◆ PROBLEM DESCRIPTION ◆
In the material below, which lines hold the word "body"? Pick each one out.

#### PROVIDED INFORMATION

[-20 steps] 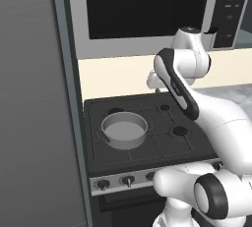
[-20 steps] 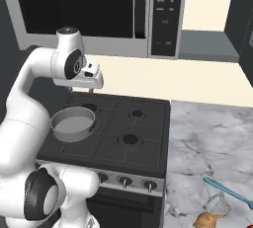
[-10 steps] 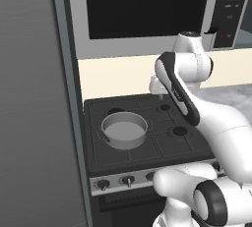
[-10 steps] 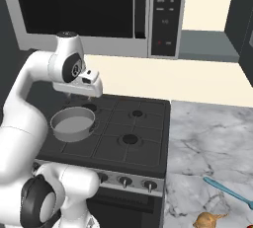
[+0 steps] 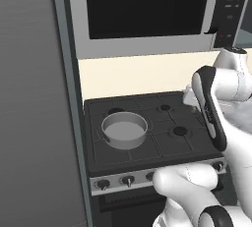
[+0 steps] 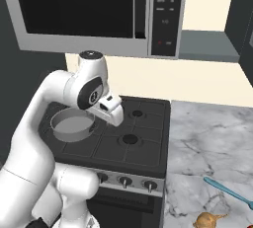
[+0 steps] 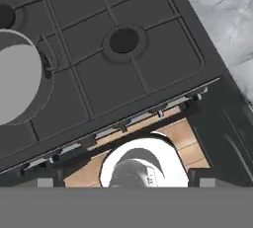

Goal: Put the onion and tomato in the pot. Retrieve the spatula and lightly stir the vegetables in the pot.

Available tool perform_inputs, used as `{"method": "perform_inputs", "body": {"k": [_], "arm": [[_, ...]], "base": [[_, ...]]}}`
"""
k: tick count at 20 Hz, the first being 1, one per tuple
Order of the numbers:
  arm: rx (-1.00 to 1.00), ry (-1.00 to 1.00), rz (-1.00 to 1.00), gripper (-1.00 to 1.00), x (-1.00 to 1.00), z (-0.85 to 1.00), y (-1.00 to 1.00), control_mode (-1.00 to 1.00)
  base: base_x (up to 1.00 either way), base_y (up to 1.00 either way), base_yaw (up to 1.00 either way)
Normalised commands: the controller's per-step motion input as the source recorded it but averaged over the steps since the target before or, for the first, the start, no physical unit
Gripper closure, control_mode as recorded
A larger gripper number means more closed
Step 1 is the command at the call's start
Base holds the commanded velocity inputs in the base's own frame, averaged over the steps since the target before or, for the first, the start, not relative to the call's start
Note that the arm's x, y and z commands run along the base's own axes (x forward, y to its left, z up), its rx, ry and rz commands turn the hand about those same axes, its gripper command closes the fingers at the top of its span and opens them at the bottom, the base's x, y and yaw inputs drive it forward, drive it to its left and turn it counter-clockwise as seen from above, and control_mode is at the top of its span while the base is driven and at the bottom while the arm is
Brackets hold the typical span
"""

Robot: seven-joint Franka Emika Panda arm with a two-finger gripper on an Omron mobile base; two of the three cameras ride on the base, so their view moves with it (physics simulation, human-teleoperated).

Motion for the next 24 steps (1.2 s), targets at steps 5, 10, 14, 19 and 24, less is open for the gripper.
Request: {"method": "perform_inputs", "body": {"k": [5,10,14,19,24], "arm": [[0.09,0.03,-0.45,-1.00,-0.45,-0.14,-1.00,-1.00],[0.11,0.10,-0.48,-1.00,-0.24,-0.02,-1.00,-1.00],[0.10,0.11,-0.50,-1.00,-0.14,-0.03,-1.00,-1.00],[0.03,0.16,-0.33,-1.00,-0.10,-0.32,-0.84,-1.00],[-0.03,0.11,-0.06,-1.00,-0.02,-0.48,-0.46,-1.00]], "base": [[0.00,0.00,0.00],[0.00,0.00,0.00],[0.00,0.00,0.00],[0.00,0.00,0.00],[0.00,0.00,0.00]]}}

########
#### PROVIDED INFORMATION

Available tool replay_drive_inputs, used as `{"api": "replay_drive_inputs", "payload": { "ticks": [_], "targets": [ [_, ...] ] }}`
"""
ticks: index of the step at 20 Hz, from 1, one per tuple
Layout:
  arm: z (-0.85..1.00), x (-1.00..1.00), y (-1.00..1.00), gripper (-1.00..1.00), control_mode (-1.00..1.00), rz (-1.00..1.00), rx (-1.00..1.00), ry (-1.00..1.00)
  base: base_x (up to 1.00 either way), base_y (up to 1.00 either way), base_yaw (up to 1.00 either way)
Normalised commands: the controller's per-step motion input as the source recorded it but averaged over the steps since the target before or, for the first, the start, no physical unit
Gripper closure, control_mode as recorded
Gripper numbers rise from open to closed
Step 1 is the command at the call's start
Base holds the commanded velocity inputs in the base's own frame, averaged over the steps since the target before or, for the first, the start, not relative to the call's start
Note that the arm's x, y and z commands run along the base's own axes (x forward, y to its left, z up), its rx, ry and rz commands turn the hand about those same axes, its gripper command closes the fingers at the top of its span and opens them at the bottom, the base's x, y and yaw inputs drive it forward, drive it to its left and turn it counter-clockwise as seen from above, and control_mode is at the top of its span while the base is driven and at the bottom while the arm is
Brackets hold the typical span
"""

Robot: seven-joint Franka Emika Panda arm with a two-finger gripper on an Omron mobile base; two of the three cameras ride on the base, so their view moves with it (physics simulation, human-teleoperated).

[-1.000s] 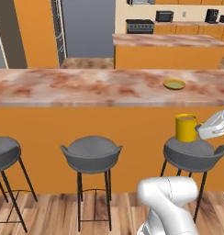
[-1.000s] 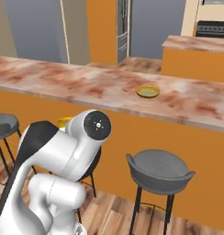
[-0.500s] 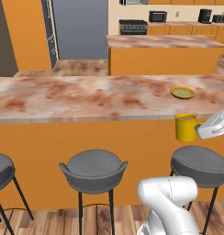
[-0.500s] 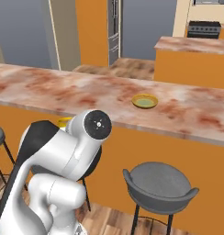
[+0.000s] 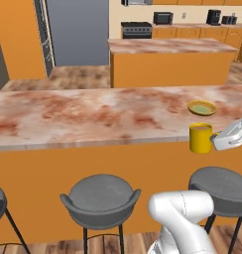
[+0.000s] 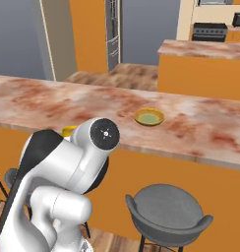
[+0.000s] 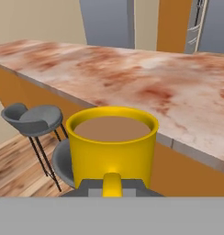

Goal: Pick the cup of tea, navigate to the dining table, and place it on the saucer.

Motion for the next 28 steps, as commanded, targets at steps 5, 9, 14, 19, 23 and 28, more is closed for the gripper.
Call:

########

◆ OUTPUT OF THE EXERCISE ◆
Available tool perform_inputs, used as `{"method": "perform_inputs", "body": {"k": [_], "arm": [[_, ...]], "base": [[_, ...]]}}`
Request: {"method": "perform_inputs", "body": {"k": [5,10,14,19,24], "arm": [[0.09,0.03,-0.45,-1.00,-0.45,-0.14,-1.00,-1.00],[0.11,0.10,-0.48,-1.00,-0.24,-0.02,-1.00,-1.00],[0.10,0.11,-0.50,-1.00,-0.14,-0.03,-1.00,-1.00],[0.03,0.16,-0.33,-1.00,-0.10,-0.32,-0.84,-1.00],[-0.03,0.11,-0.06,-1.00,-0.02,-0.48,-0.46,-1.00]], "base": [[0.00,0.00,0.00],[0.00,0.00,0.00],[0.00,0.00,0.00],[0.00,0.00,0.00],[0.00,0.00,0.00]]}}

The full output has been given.